- What is being asked:
Scan the listing below. Return every line containing the string "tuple".

________

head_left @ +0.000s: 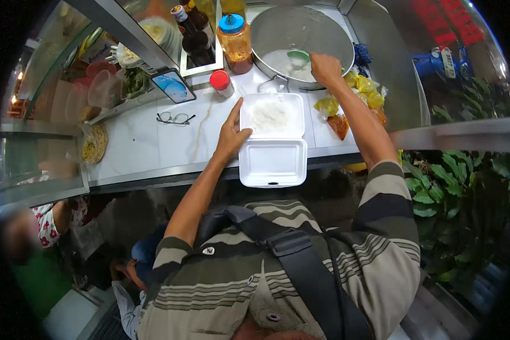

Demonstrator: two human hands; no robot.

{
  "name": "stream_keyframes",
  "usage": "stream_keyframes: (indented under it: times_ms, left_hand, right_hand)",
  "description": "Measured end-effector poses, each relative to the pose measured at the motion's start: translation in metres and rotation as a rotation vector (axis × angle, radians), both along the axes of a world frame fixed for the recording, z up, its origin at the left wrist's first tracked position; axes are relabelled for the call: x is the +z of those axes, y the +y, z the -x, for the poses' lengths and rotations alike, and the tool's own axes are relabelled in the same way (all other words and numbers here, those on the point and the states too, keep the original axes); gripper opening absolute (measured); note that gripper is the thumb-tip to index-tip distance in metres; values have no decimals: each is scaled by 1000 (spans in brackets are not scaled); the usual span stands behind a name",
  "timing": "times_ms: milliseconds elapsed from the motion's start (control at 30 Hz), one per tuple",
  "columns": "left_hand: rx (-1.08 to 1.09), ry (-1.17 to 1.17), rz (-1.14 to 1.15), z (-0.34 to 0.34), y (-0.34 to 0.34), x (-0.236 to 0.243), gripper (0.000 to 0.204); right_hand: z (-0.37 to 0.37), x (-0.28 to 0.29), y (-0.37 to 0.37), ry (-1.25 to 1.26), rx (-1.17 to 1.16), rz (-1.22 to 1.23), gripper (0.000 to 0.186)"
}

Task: The person prepares food by opening a styrofoam container, scooping porridge into it from a pot, and adding sauce and toppings from containers. The person then packs the food container into a plastic bag and handles paper money from a drawer to complete the transaction.

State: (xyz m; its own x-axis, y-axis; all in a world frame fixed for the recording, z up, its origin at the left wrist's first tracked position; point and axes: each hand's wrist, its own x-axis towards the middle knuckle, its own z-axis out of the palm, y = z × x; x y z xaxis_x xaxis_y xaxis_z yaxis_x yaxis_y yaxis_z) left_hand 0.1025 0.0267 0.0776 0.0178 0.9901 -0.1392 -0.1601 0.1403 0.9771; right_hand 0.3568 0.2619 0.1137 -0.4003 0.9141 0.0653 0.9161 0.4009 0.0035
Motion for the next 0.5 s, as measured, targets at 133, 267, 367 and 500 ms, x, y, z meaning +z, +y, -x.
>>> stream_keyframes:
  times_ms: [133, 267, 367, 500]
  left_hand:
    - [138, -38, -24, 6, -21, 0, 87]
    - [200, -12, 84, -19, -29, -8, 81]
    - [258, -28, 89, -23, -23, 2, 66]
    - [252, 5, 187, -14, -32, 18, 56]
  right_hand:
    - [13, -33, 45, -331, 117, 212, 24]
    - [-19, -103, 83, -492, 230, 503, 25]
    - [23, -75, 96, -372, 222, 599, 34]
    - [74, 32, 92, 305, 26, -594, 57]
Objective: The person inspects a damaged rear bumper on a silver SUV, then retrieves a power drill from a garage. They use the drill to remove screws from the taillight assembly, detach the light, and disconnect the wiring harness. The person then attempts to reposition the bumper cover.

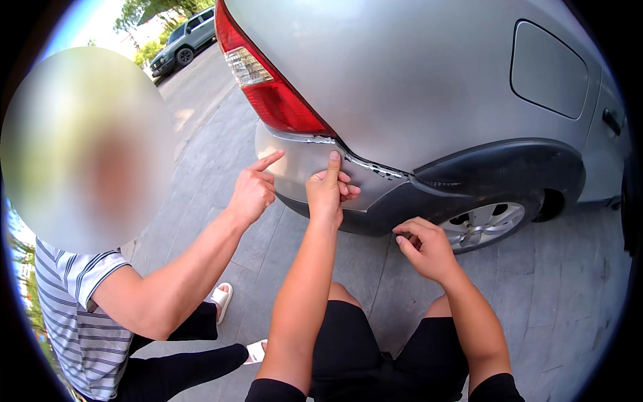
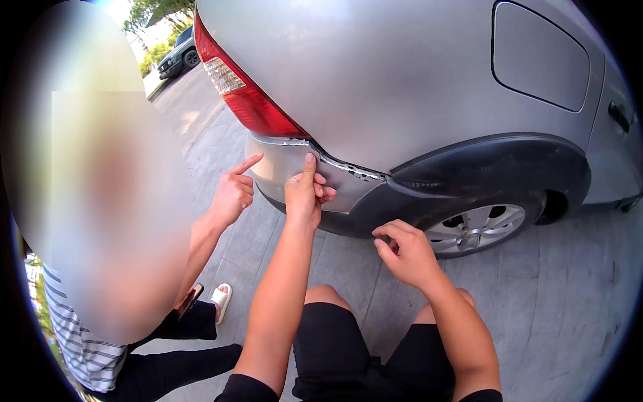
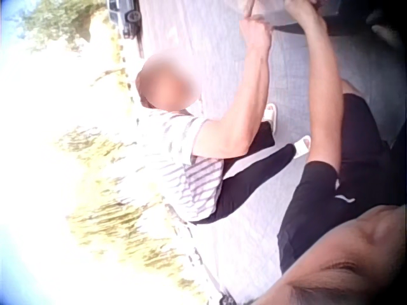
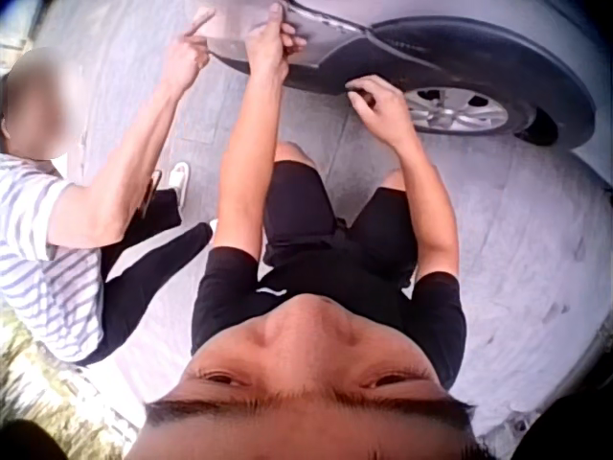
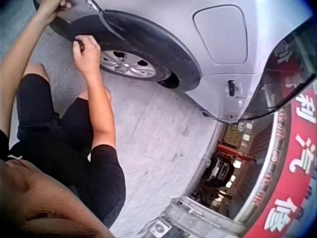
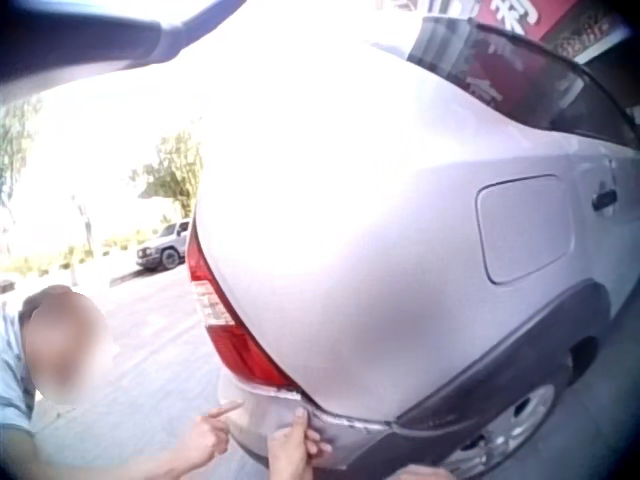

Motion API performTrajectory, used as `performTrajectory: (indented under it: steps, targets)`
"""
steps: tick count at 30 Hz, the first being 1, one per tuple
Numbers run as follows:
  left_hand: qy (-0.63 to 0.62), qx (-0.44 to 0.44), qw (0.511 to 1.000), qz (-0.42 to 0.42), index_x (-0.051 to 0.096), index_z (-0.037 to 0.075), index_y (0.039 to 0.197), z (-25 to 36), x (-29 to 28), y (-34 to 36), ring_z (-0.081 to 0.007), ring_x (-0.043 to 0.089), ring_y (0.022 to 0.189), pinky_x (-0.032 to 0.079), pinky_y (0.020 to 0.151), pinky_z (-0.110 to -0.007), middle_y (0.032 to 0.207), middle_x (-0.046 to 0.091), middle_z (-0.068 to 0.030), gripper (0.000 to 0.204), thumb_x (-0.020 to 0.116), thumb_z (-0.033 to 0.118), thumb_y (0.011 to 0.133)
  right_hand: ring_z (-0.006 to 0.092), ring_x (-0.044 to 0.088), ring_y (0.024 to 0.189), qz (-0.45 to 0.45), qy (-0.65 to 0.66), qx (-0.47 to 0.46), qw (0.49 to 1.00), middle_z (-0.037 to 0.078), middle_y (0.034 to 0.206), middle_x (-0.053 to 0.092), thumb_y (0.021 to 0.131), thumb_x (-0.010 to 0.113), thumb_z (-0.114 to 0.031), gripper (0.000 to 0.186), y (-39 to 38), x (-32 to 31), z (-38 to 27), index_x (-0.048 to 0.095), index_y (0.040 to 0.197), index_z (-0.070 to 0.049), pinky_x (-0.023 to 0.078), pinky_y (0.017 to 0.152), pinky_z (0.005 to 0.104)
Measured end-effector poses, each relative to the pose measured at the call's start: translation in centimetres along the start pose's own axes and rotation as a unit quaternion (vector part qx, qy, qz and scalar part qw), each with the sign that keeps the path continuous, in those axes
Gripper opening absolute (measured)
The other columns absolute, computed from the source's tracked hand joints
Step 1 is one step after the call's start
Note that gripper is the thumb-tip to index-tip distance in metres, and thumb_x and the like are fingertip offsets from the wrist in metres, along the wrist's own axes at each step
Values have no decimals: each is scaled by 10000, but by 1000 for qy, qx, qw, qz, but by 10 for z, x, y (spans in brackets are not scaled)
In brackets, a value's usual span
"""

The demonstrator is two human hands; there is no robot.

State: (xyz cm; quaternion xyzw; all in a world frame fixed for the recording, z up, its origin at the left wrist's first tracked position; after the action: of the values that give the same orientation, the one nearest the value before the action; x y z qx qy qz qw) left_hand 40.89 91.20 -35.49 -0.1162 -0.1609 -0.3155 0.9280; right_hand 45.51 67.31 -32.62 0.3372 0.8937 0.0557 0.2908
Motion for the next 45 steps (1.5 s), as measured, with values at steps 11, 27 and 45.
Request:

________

- Result of this task:
  "timing": "times_ms: milliseconds elapsed from the motion's start (control at 30 Hz), one per tuple",
steps: tick count at 30 Hz, the first being 1, one per tuple

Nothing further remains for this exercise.